■ **Assigned task**
Show every line of the data where the word "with" can be found.

+---+

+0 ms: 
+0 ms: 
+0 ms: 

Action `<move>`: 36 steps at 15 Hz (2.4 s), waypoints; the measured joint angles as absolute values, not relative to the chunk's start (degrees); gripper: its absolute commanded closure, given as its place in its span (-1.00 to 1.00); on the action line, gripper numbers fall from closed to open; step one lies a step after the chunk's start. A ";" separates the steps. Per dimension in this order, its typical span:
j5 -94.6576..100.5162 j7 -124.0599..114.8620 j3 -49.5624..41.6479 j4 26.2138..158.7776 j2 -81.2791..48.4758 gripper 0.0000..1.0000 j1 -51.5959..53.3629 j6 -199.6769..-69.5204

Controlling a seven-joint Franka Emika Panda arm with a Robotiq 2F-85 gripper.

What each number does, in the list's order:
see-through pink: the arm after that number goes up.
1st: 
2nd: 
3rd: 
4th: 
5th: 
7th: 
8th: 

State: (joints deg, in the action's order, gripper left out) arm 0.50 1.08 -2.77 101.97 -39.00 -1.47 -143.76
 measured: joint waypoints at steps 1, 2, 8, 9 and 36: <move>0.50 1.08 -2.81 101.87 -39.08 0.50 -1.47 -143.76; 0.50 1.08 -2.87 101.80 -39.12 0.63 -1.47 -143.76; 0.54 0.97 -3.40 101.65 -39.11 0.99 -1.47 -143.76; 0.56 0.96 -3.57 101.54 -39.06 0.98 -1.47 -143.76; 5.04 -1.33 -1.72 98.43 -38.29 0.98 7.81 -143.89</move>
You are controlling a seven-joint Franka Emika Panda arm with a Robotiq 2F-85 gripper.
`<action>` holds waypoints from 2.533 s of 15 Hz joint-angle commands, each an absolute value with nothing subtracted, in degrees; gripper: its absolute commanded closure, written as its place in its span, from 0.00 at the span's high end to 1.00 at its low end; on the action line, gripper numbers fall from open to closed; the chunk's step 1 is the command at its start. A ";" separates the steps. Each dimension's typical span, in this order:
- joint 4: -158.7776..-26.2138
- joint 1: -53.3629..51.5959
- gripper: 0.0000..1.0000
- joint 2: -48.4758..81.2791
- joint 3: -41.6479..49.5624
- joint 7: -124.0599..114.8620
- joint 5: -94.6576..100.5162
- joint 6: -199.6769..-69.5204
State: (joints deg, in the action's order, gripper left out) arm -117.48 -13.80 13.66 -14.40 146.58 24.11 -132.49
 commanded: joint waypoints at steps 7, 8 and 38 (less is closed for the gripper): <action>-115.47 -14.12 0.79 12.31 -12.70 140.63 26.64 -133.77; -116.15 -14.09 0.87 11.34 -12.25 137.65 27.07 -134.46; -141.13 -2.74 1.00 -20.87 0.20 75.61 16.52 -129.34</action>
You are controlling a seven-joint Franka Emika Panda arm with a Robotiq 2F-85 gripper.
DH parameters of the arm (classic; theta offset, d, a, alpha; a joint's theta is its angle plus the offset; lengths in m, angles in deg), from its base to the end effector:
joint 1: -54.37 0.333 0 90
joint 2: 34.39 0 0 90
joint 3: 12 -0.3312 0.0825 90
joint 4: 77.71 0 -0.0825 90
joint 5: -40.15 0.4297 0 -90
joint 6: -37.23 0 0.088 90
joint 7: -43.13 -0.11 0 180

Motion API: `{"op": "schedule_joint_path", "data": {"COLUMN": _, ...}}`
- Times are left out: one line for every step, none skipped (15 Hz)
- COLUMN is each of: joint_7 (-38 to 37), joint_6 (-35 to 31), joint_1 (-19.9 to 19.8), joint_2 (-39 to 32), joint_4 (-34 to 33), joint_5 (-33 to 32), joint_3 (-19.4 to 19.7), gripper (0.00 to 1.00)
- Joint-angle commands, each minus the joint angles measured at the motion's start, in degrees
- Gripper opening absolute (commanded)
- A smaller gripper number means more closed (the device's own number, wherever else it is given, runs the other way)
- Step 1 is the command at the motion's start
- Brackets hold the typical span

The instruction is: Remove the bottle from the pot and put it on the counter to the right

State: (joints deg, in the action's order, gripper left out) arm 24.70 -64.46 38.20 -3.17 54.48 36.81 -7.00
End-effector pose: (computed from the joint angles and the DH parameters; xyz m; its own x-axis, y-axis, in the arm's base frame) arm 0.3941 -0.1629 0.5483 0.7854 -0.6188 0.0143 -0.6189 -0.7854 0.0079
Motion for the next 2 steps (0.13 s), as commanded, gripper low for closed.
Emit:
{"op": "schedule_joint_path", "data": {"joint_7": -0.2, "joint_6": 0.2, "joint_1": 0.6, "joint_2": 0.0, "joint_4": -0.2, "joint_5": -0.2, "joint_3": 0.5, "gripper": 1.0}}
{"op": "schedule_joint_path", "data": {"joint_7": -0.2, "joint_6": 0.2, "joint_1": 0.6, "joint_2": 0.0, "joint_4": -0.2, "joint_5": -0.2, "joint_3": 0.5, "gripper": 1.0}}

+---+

■ **Expected answer**
Controlling a seven-joint Franka Emika Panda arm with a Robotiq 2F-85 gripper.
You are controlling a seven-joint Franka Emika Panda arm with a Robotiq 2F-85 gripper.
`<action>` holds waypoints from 2.533 s of 15 Hz joint-angle commands, each an absolute value with nothing subtracted, in degrees; gripper: its absolute commanded closure, written as its place in its span, from 0.00 at the span's high end to 1.00 at its low end; on the action line, gripper numbers fall from open to closed; the chunk's step 1 is the command at its start. A ";" separates the steps. Each dimension's typical span, in this order:
You are controlling a seven-joint Franka Emika Panda arm with a Robotiq 2F-85 gripper.

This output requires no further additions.